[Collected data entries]
<<<<

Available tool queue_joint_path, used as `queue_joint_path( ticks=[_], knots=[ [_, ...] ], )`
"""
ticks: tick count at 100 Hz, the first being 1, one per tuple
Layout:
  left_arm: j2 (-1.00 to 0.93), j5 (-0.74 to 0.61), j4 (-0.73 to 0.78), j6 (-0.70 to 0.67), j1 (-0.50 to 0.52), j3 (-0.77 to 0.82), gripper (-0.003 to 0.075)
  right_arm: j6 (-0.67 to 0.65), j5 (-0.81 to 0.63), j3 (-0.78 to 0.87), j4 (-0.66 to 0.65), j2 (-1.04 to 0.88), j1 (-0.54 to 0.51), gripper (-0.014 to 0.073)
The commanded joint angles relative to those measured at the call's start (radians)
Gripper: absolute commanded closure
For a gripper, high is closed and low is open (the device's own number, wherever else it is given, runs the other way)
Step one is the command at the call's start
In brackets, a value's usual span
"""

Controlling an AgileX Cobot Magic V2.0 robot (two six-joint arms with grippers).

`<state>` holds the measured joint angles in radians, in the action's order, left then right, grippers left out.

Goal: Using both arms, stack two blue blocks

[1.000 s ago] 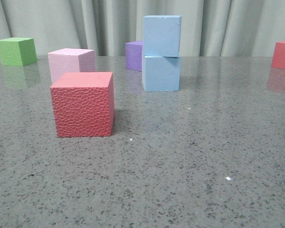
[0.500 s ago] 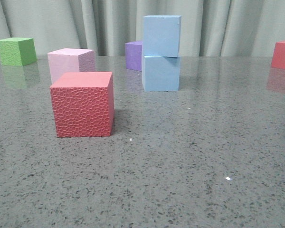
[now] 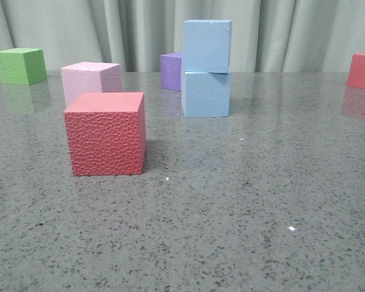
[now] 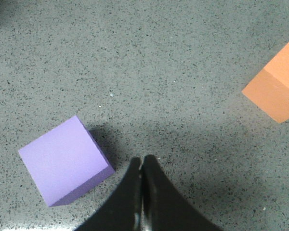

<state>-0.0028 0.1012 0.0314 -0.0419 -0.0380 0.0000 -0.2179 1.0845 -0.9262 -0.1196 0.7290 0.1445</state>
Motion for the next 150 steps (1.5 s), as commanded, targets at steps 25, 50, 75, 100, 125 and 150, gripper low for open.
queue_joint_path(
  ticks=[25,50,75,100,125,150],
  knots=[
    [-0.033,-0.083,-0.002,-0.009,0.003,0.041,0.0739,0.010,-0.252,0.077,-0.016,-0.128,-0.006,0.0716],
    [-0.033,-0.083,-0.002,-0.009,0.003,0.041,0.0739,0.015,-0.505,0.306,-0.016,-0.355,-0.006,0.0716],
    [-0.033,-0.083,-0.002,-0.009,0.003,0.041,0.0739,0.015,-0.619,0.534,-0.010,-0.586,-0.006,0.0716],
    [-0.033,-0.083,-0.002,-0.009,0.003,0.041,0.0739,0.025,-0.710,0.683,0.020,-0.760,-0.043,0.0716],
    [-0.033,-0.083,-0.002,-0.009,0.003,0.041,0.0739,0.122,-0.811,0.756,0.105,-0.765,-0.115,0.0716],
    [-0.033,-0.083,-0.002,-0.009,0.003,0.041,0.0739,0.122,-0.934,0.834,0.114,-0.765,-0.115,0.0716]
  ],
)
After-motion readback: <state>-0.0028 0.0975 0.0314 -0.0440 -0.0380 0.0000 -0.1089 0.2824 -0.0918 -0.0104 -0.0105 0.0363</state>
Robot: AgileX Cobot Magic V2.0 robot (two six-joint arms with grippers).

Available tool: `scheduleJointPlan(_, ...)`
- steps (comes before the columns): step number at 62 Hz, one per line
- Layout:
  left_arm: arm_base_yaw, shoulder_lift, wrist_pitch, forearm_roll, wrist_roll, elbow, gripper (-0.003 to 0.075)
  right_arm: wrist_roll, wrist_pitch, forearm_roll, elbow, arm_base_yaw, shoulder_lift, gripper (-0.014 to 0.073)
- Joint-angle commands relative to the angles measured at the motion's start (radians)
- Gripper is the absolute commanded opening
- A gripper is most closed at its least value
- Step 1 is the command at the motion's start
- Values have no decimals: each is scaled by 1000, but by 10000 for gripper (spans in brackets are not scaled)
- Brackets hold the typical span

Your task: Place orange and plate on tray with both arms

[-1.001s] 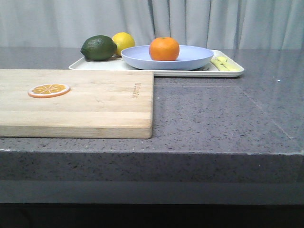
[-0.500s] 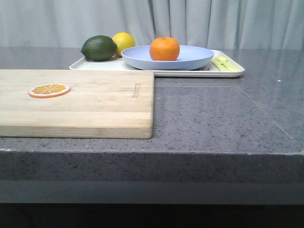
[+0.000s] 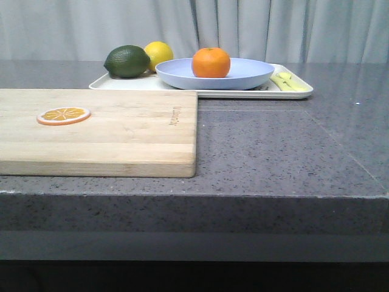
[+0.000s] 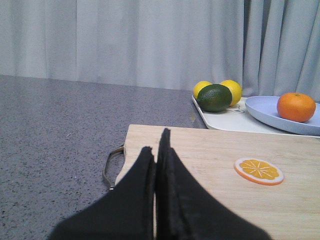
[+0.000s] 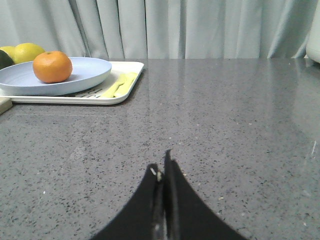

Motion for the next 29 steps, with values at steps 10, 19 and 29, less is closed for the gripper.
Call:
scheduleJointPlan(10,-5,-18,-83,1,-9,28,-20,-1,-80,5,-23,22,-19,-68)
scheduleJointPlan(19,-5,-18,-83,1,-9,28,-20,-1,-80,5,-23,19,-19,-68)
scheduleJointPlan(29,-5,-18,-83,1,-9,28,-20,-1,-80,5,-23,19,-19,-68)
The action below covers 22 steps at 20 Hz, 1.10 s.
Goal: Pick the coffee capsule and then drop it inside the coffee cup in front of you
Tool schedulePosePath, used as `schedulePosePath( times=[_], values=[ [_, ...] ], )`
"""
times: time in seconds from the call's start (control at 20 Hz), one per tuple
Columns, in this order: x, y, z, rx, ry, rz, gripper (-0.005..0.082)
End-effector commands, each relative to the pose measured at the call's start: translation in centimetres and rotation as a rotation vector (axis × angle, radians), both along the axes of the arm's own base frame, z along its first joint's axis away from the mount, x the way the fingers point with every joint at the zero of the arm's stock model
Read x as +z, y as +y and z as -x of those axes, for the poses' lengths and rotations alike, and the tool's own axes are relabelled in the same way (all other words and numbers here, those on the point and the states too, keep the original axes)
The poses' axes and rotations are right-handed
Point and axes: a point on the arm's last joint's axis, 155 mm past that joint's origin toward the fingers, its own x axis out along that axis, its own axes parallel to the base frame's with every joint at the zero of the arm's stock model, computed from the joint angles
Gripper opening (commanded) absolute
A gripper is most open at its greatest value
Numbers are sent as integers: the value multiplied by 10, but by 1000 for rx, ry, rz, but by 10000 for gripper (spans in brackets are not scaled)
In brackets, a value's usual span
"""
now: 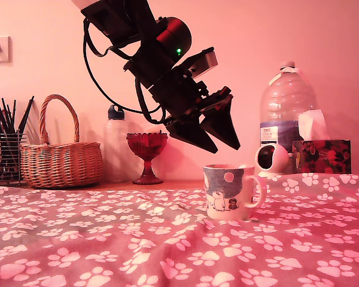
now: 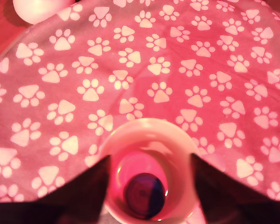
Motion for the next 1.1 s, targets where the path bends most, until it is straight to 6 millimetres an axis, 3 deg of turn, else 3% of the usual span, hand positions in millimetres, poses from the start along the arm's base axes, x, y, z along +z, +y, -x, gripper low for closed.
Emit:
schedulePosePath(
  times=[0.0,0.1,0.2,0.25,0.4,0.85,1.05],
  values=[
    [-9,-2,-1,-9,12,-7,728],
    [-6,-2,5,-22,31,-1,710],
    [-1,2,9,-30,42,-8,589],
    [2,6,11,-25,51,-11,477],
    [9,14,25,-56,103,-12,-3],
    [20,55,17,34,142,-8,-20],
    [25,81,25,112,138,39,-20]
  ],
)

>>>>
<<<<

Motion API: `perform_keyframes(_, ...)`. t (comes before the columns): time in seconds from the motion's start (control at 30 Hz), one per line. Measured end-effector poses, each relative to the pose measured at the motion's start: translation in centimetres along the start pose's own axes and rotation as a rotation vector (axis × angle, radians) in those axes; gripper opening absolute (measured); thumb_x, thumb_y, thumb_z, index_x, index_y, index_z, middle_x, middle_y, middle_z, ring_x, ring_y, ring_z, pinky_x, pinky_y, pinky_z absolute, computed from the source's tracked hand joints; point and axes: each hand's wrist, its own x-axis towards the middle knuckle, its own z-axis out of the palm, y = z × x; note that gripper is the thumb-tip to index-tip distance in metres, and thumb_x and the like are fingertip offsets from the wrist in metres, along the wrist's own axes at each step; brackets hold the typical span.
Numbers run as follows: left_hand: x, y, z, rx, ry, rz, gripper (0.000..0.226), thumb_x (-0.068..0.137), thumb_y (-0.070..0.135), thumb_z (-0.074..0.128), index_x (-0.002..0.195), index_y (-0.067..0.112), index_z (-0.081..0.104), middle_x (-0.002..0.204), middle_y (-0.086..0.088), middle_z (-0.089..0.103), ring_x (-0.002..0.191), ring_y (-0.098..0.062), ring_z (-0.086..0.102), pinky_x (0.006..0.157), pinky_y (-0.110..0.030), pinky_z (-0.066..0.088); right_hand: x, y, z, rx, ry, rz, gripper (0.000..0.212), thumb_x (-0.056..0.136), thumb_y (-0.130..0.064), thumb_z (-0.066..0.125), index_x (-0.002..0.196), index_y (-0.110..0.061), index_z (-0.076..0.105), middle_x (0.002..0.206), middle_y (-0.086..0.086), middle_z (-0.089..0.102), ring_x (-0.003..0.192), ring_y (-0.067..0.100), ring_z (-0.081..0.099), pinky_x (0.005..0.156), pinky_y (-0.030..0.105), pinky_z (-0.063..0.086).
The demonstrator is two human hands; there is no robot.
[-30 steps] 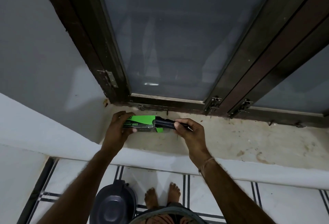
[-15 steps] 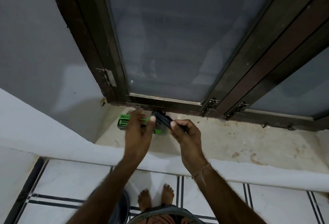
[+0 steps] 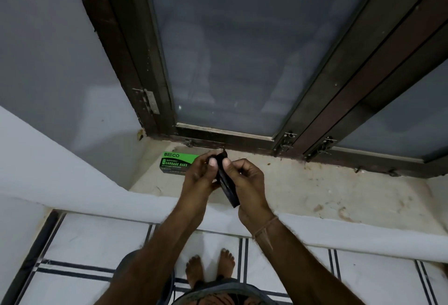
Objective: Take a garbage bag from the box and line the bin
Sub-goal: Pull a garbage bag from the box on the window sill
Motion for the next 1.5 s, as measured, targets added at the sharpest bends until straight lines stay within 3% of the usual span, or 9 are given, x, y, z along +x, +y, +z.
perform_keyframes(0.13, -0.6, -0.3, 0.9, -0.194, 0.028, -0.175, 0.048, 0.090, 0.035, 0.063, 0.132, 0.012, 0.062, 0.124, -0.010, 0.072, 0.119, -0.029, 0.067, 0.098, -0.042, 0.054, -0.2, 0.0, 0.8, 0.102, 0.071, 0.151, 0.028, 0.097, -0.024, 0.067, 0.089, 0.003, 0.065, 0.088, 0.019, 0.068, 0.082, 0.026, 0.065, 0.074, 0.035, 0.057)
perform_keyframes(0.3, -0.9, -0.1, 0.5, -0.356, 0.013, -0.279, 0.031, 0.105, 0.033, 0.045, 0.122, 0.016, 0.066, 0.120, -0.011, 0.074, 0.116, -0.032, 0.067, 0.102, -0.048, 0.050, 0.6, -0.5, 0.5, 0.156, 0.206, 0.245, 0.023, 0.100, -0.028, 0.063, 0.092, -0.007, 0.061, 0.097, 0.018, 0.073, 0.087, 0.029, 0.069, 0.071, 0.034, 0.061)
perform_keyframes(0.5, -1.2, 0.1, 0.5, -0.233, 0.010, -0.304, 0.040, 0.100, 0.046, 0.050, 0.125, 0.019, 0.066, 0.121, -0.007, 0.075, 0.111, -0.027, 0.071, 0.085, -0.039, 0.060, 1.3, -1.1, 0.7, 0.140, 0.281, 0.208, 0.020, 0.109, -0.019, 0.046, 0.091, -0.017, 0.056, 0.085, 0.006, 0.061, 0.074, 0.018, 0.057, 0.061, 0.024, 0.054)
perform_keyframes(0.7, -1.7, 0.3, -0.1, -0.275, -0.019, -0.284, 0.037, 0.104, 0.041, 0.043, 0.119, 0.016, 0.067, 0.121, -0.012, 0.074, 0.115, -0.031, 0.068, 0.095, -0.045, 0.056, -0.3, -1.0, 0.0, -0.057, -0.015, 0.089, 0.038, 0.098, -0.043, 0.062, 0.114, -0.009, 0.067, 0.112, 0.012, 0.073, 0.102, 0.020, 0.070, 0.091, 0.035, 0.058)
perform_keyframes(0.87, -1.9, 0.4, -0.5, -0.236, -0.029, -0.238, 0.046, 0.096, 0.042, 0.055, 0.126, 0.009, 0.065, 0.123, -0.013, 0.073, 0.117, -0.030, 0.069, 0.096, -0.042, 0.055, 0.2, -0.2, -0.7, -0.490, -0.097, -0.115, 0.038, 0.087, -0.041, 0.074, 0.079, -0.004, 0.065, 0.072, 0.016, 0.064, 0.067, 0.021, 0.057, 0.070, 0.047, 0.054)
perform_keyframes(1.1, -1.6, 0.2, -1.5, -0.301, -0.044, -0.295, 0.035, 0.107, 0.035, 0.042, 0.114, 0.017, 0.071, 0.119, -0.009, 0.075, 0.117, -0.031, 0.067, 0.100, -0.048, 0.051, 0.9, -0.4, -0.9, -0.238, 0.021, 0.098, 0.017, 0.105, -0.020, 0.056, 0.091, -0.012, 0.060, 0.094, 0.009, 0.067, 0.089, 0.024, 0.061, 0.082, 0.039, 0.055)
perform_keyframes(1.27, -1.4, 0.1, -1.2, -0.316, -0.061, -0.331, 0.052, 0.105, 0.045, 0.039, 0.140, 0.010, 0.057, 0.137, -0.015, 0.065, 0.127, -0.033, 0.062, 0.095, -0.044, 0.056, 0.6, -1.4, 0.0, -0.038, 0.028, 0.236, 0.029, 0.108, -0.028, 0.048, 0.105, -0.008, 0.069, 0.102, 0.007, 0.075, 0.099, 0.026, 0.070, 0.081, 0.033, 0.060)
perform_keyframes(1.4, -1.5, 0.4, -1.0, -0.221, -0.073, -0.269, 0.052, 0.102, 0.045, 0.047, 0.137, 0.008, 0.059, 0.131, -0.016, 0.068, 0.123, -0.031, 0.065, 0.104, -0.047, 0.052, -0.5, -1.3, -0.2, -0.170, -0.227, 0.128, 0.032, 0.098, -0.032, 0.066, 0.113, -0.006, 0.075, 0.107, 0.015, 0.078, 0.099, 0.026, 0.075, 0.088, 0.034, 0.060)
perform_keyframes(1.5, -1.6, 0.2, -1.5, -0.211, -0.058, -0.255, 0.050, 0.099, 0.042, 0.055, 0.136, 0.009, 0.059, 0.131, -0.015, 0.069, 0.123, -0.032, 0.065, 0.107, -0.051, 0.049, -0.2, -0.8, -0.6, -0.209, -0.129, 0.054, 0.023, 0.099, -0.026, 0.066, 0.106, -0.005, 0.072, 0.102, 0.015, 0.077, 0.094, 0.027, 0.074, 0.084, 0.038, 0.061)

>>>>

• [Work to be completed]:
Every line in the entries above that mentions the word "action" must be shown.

• [Task response]:
`<state>` holds the measured joint angles in radians, in the action's order, left then right, grippers left out.
The action below covers 22 steps at 20 Hz, 1.10 s.

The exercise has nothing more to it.